For my Internet Advocacy class (one of two final summer classes in my program) with Alan Rosenblatt, I have to blog about the reading assignments every week. This week’s reading was Matt Bai’s The Argument. Billionaires, Bloggers, and the Battle to Remake Democratic Politics.

It was 2004, the Democrats thought they would win (with John Kerry. Really.) They didn’t. They were shocked. The loss of Kerry left a Democratic leadership vacuum in DC. At the same time, the 2004 elections were the first to play around with what was then called Web 2.0. Howard Dean, former Governor of Vermont, was running as a progressive in the Democratic primary. His campaign manager, Joe Trippi, always had been a geek and Dean gave him the freedom to explore things. Blogs were the trend du jour and they had one. They also created DeanTV, basically an early version of YouTube, a picture service and a whole bunch of other things that would emerge for-profit in few years to come. They connected with bloggers like myDD.com and DailyKos.com (about whose genesis one can read in Bai’s book). And then they found meetup.com. Meetup was created by people who were concerned about/wanted to prove wrong Putnam’s thesis in Bowling alone that the social capital in the US would decline (no one joins bowling leagues anymore). The Dean campaign found out that there were people already holding meetings for Dean, connected through Meetup.com. BUT instead of taking them over, they supported them and helped them organize. It’s what made Dean a front-runner in the primaries – until he lost badly.
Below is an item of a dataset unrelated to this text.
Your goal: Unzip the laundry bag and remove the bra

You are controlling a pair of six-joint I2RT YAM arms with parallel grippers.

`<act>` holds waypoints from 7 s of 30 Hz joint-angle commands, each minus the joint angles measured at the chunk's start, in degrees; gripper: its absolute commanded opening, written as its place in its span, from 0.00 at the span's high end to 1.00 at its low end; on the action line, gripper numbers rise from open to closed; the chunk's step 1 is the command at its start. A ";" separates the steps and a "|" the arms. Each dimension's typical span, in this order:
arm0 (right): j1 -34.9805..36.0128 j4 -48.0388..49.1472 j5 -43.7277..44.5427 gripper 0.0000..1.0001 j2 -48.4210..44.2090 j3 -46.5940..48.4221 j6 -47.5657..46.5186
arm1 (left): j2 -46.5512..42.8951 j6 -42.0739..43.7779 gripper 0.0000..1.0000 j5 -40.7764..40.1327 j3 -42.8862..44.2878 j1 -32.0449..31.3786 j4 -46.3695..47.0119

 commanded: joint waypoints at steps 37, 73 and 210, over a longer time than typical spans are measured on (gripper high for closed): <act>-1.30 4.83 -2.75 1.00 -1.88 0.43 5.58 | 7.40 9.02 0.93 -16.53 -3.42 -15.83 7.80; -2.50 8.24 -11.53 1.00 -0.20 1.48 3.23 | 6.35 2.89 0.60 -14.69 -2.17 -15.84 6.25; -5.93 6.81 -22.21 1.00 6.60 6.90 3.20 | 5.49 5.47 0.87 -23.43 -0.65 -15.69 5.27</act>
This is the prologue of what  Matt Bai describes. The rise of Democrats through the Internet. So the question is. When they dominated the New Media race in the mid 2000s, why do they lose it now? Yes, Obama set new standards in organizing, fundraising, communicating through the web. But other than that? Republicans are more creative and more effective in web organizing. Not only the fringe Tea Party shenanigans, but also their recent social media race shows that. More Republicans are on Twitter and have more followers. Their approach is much more concentrated.

What changed?

Democrats are in power now. That means not only less time, to experiment with new media, it also means less incentive: Whenever the Dems want to go on the record with traditional media, they can. In the mid2000s, Republicans were in power, to push the message out, Dems had to rely on new channels. Now it’s the other way round.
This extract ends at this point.